Moreover, BAC has Common Equity Tier-1 (“CET1”) Capital of $175.6bn as of Q3 2022, with a CET1 Ratio of 11.0% (compared to minimum requirement of 10.4%, though this will rise to 10.9% at the start of 2024). This means that even a repeat of the $7.6bn reserve build in Q1-2 2020 would represent a relatively modest figure next to BAC’s TBV.
BAC Discount Against JPM Stock is Too Large
BAC stock is at a 17% discount to JPMorgan on a P/TBV basis:
- BAC: Share price $32.98, TBV/Share $32.98, P/TBV = 1.55x
- JPM: Share price $131.59, TBV/Share $69.90, P/TBV = 1.88x
While JPM has historically achieved a higher ROTCE than BAC, we do not believe the difference justifies the valuation gap. For Q1-3 2022, BAC had a ROTCE of 14.9%, JPM’s ROTCE is only 13% higher at around 17%.
More importantly, we believe BAC earnings have more room to grow than JPM’s, as shown by this Q3 snapshot:
Q3 P&L – JPM vs. BAC (2019, 2021 & 2022)
BAC’s Pre-Provision Profit has grown by more than JPM’s on both a year-on-year basis and when compared to 2019. (The same is true for Net Income.) This is because, while BAC’s revenues have grown less quickly, it has been able to achieve this growth with essentially flat expenses; JPM expenses have grown by 17% since 2019.

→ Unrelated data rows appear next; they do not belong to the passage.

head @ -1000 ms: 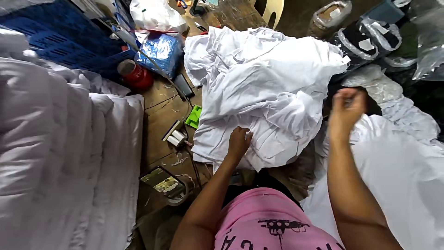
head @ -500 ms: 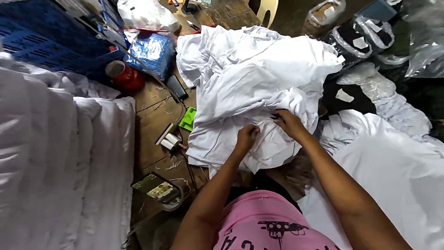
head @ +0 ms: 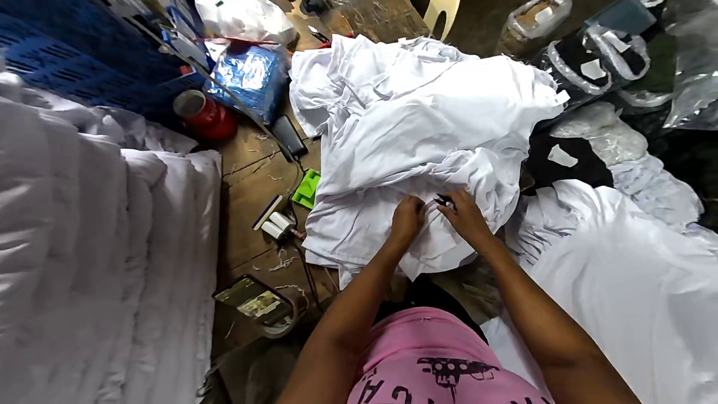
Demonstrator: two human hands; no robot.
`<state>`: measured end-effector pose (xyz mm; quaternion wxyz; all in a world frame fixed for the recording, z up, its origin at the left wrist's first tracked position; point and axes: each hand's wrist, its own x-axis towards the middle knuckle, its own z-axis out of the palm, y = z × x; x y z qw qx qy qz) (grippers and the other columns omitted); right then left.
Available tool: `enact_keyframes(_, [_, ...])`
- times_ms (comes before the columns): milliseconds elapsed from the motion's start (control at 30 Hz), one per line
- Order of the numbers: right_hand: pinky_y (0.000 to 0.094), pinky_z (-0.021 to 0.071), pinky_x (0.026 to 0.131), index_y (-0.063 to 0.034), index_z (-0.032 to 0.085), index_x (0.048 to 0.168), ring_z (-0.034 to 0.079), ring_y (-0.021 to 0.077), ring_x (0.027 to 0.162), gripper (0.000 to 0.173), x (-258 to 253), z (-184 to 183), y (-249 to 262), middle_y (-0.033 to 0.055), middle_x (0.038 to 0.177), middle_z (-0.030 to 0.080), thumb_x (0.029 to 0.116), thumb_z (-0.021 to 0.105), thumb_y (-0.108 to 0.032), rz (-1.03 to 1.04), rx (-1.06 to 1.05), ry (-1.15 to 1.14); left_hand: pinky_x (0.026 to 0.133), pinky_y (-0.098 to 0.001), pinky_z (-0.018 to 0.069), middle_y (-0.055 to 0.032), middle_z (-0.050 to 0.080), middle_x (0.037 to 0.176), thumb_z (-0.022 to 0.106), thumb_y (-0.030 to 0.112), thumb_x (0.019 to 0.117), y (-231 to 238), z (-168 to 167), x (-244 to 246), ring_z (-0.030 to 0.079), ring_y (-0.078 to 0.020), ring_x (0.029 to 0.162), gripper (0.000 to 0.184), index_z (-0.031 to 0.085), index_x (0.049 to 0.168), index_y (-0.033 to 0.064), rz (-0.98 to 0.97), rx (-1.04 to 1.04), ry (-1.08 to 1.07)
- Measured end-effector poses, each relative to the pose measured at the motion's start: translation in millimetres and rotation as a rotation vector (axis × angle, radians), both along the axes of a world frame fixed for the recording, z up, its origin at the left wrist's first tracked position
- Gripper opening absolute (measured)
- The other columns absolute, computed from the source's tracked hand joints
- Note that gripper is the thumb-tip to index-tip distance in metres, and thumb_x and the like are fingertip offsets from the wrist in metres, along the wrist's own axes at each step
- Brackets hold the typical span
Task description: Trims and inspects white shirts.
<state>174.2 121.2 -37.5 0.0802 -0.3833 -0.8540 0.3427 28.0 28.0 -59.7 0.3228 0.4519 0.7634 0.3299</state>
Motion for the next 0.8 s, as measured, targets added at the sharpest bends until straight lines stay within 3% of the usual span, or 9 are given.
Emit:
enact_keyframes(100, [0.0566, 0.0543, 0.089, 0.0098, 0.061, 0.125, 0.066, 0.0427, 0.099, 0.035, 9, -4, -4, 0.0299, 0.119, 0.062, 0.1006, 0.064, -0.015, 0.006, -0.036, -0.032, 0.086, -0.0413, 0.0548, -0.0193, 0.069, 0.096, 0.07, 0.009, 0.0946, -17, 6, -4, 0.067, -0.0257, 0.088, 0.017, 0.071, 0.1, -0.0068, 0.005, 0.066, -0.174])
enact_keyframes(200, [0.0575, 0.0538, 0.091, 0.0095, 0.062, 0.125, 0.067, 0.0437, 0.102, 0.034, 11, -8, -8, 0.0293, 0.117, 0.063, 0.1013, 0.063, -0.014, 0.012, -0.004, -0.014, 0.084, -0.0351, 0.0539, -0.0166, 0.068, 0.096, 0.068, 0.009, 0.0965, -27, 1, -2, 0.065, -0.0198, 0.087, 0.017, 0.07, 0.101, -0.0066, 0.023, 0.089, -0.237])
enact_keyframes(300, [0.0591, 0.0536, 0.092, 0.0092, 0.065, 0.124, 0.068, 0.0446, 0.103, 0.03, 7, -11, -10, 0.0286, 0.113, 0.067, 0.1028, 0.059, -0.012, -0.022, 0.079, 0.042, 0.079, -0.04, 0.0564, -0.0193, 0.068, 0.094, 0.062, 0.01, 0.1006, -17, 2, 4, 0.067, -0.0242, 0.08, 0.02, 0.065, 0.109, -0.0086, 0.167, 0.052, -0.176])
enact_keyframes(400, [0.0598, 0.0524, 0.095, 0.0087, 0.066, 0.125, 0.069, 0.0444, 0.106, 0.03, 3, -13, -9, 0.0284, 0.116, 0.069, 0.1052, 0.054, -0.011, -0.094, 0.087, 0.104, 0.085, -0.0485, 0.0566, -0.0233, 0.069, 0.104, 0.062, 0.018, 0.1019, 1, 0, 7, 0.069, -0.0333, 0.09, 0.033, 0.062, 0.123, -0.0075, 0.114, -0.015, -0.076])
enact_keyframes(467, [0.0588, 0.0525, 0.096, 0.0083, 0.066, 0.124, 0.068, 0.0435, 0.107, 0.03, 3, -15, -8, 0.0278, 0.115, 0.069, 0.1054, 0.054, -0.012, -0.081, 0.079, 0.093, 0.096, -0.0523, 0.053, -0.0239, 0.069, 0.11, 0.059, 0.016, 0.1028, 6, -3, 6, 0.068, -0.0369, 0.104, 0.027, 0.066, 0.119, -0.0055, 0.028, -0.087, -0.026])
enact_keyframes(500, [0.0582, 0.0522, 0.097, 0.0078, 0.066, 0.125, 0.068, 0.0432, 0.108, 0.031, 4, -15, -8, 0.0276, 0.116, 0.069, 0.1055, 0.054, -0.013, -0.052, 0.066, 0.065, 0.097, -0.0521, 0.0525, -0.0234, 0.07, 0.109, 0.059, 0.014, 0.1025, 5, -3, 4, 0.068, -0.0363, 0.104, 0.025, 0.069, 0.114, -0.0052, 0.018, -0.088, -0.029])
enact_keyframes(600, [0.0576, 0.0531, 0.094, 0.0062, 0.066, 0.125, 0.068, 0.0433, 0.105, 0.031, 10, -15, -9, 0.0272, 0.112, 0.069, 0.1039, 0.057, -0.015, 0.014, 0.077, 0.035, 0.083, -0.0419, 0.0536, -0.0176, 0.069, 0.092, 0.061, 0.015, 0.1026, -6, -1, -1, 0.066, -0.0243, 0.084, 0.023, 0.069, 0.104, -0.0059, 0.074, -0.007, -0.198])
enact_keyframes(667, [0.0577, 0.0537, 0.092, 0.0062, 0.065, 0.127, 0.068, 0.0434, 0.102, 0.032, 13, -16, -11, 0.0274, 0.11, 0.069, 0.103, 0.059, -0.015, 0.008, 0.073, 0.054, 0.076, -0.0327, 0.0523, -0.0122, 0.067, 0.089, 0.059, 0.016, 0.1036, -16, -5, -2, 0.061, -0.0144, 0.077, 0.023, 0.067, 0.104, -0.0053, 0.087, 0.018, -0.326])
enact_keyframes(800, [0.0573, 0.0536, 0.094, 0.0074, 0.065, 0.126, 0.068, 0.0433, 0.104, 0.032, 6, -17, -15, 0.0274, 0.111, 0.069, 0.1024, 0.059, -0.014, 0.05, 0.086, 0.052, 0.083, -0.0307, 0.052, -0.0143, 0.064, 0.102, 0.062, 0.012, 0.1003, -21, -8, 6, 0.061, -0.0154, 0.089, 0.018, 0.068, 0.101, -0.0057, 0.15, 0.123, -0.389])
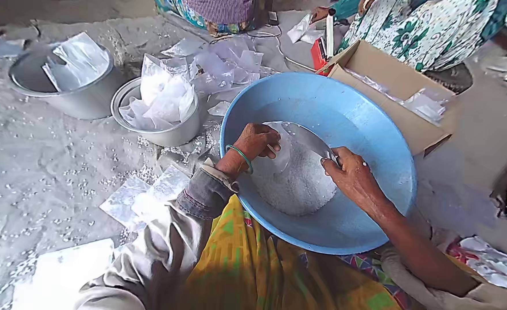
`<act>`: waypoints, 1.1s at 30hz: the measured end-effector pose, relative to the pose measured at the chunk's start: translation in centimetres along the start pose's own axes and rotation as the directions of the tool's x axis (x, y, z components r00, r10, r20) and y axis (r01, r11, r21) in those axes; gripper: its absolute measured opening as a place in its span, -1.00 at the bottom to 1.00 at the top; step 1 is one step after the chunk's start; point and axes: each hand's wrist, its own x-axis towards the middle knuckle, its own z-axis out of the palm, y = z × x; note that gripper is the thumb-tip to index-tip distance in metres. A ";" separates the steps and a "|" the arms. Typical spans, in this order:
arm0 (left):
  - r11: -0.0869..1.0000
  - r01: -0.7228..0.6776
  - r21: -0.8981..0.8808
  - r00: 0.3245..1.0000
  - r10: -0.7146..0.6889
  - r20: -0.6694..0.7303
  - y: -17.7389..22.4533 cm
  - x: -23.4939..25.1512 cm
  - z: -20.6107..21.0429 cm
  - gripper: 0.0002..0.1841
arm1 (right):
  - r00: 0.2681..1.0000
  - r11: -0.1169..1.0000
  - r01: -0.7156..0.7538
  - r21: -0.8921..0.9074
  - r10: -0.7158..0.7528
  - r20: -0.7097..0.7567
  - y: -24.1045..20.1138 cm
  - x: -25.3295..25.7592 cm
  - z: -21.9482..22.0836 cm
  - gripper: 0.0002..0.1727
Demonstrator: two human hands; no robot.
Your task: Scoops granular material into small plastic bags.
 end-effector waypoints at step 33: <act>0.738 -0.371 0.564 0.928 0.266 0.262 -1.1 -0.8 2.5 -0.74 | 0.997 0.847 -0.071 0.528 0.073 0.017 -0.1 -0.5 2.0 -0.80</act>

In addition, we also believe JPM faces tougher headwinds because it gained more in M&A and capital markets activity during 2021-22 (its 2021 IB fees were $5.8bn higher than in 2019, compared to BAC’s being $3.6bn higher), and because its balance sheet has reached a size that triggered more higher capital ratios. (JPM has reached G-SIB Bucket 4 while BAC remains in Bucket 3, which means an extra 50 bps in its minimum CET1 ratio.)
BAC Stock Forecasts
We keep the assumptions in our forecasts unchanged:
- ROTCE to be 15.0% for all years
- From 2023, Net Income to be 15% retained for growth, 30% paid out as dividends and 55% on buybacks
- Buybacks to be carried out at a P/TBV of 1.7x
- 2025 year-end P/E of 13.5x
Our new 2025 EPS forecast remains unchanged at $4.17:
Illustrative BAC Return Forecasts
With shares at $32.26, we expect an exit price of $56 and a total return of 82% (22.5% annualized) by the end of 2025.

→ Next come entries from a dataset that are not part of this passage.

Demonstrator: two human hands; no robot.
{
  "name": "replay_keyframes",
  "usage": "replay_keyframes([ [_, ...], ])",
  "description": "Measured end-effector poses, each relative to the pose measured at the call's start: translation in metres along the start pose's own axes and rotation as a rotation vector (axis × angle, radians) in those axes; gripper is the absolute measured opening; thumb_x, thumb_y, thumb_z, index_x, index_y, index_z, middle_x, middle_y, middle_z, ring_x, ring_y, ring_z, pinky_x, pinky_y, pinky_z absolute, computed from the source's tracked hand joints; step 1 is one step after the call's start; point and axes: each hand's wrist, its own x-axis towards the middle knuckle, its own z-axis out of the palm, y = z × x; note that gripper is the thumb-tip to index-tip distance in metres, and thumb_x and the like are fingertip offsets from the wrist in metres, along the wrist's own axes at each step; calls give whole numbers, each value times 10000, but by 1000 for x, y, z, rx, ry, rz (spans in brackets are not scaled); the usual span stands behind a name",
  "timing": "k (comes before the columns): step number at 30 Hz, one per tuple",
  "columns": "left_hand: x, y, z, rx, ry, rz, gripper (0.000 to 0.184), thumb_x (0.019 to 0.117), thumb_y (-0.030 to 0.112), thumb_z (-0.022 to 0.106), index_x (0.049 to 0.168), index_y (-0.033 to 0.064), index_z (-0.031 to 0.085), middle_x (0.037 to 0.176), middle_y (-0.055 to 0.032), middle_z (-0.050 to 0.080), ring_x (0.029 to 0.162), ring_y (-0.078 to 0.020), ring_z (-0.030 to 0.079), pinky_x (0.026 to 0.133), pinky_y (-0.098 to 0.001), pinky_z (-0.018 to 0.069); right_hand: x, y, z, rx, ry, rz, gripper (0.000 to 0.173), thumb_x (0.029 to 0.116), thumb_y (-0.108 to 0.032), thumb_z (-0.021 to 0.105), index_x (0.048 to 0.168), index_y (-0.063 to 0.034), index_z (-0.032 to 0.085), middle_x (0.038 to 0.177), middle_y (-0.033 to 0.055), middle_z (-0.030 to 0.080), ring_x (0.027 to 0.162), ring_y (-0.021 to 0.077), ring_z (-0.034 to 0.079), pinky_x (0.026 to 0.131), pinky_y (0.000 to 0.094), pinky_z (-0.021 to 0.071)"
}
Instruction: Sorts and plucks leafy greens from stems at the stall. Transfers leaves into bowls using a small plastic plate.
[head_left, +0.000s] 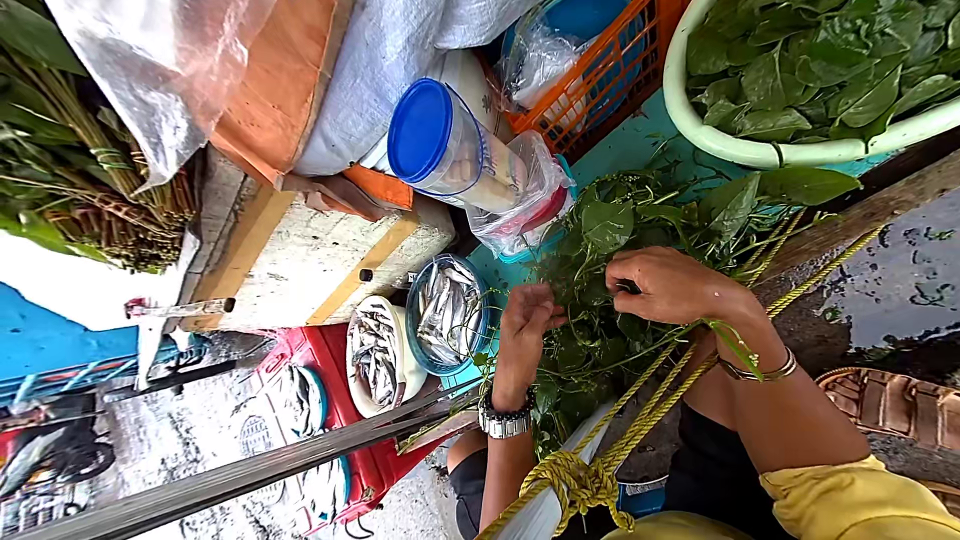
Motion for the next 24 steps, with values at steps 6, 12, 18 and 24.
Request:
replay_keyframes([
  [6,-18,-5,-5,-102,-144,100,251,986,3,448,1217,14,548,1078,-117,675,950,-255,718,816,-463,630,3,-1,0,-78,-42,63,149,933,-199,700,813,-130,644,837,33,607,780,216,612,655,466,493],
  [12,13,-1,-40,658,196,244,250,1003,71,549,1227,-28,599,1220,-184,629,1006,-241,684,813,-415,597,3,1,-1,-96,-67,50,155,939,-183,689,800,-124,651,821,34,590,778,217,607,658,460,486],
  [18,49,10,-34,968,38,316,428,914,56,705,1335,77,630,1277,-256,559,1134,-442,568,874,-575,508,2,-1,-1,-53,42,14,150,928,-127,671,785,-93,642,853,55,618,797,236,622,668,479,495],
  [24,39,15,-10,839,50,356,215,975,125,637,1146,-6,635,1145,-198,597,1024,-329,613,833,-477,543,4,5,7,63,320,-117,154,901,-114,599,759,-83,651,797,32,603,729,181,604,618,417,499],
])
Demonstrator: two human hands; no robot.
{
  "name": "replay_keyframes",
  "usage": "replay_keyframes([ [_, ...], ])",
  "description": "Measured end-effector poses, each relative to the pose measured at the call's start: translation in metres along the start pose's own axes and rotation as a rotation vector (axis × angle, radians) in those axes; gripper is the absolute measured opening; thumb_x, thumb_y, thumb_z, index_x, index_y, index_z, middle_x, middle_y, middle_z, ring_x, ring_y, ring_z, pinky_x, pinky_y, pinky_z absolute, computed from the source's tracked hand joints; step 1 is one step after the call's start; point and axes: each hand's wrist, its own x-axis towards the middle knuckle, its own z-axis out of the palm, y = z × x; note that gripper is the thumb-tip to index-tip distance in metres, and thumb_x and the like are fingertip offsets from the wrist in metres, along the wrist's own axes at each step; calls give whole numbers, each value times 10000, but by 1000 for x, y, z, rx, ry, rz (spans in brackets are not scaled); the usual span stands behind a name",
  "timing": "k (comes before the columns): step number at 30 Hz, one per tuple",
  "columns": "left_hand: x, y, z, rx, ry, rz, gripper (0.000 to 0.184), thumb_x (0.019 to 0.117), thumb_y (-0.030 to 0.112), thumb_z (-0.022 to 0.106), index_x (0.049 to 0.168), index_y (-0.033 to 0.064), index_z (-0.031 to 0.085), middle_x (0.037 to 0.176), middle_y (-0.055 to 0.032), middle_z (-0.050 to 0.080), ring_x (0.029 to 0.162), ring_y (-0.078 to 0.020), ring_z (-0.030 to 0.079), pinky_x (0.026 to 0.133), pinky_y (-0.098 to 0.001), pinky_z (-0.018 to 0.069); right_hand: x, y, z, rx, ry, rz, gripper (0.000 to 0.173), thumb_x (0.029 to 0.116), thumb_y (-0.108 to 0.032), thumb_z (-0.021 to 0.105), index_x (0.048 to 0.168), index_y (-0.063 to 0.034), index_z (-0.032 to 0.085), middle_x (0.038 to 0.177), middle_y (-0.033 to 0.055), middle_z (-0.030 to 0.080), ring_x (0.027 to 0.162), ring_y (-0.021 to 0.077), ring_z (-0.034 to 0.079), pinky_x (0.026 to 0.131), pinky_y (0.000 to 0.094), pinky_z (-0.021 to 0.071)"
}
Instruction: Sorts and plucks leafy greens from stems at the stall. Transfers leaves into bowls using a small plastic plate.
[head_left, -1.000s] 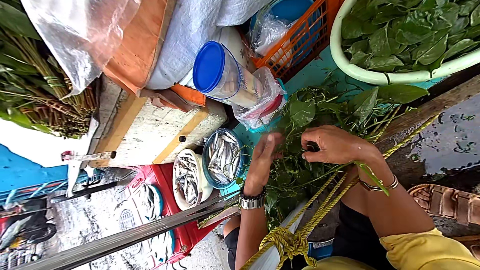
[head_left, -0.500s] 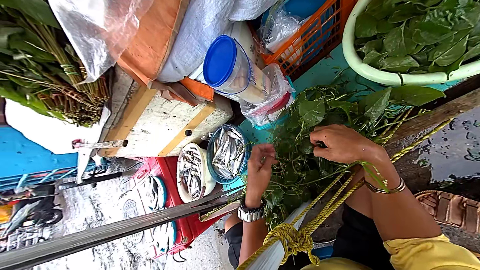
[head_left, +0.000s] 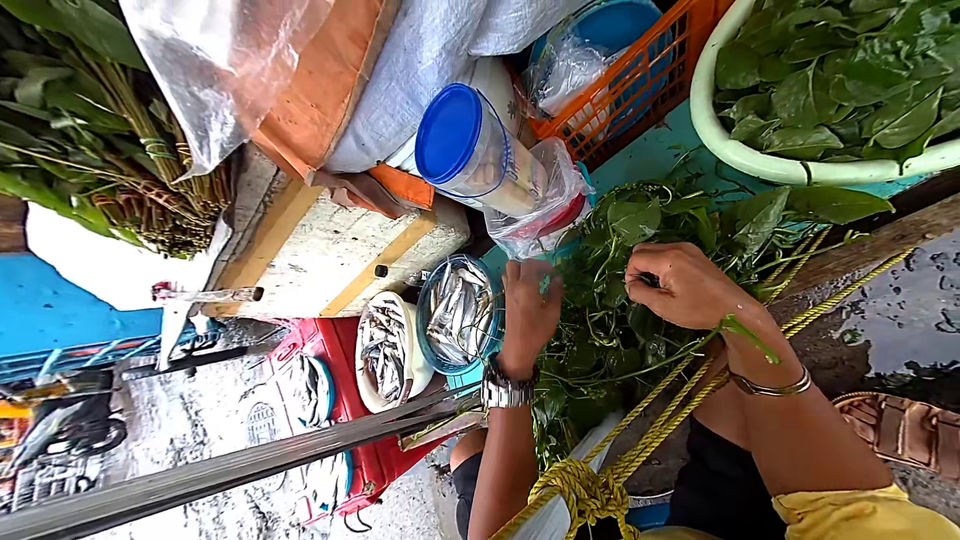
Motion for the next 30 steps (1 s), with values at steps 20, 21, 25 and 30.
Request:
replay_keyframes([
  [20,-27,10,22,-575,-223,-148,477,989,153,640,1435,65,496,1257,-124,654,1011,-190,690,838,-375,595,-19,4,-18,448,447,-112,77,910,-137,670,899,-102,602,736,-8,573,577,55,509,502,192,433],
  [21,-26,10,23,-574,-221,-154,461,992,155,640,1424,67,508,1269,-120,651,1015,-188,688,840,-377,594,-17,3,-15,305,400,-71,56,890,-129,683,909,-91,646,767,11,600,599,84,528,510,239,450],
  [25,-27,12,22,-590,-203,-158,391,997,129,627,1374,58,551,1305,-111,628,1034,-177,683,864,-360,593,-7,-3,-2,-97,142,196,41,895,-116,752,894,-92,718,958,127,634,784,334,631,608,575,485],
  [30,-31,10,23,-593,-188,-169,406,982,99,635,1376,55,544,1242,-119,650,977,-171,692,831,-347,595,-7,-3,-3,-145,73,202,90,914,-83,718,825,-80,704,946,139,663,848,368,651,641,610,480],
])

Most of the upside is expected to come from an upward re-rating in BAC’s P/E, but the Dividend Yield (currently 2.7% and growing) and the forecasted 4% EPS CAGR during 2021-25 alone should give a high-single-digit annualized return.
Is BAC Stock A Buy, Sell, or Hold?
We reiterate our Buy rating on Bank of America Corporation stock.

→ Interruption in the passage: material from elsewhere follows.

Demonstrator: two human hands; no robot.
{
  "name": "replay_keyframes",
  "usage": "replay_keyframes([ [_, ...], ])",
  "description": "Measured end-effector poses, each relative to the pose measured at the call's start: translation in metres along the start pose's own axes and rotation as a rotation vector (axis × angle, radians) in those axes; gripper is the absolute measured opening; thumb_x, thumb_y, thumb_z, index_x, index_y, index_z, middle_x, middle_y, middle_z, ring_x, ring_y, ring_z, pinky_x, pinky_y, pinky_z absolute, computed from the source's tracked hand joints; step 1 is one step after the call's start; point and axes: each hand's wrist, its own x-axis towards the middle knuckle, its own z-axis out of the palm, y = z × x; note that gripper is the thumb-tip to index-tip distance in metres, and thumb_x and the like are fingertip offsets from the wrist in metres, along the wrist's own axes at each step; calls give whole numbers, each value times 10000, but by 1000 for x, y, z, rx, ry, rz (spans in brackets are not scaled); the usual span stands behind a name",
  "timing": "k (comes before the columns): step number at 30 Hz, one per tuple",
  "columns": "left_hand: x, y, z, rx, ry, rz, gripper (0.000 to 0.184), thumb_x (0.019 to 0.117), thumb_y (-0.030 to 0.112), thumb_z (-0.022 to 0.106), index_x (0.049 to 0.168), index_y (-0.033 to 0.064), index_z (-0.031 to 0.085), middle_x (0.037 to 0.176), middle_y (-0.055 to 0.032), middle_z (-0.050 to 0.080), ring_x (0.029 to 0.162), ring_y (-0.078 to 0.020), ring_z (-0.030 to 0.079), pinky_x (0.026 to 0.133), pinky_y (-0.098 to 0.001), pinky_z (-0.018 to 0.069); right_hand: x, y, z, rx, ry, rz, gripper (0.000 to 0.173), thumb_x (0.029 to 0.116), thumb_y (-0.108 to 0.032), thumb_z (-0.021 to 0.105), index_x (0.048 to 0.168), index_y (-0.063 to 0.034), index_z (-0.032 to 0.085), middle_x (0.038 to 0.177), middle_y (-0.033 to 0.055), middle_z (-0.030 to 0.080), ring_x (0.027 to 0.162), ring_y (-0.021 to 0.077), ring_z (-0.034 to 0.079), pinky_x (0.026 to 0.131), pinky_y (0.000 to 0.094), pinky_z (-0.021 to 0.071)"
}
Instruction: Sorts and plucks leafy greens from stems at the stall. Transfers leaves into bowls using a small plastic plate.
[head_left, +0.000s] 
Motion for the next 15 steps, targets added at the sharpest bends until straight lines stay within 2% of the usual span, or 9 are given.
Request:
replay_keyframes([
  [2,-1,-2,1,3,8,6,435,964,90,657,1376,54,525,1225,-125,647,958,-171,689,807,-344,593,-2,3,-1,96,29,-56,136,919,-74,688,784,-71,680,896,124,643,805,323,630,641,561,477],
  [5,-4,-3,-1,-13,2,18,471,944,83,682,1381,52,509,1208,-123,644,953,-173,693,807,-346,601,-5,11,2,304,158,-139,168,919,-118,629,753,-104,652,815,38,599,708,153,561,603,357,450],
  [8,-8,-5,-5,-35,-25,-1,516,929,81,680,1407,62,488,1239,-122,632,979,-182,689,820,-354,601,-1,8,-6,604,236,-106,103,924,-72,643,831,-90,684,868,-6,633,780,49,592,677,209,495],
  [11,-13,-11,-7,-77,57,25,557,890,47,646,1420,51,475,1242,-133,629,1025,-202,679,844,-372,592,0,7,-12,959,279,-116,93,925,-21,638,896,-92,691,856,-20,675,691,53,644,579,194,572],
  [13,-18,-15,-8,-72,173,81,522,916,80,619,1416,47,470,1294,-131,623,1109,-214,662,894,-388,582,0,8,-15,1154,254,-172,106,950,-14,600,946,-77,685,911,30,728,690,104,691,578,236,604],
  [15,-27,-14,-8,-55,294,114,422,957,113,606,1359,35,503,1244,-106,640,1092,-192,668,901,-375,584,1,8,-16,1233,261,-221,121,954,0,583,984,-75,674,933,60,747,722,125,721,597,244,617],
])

Disclosure: I/we have a beneficial long position in the shares of BAC either through stock ownership, options, or other derivatives. I wrote this article myself, and it expresses my own opinions. I am not receiving compensation for it (other than from Seeking Alpha). I have no business relationship with any company whose stock is mentioned in this article.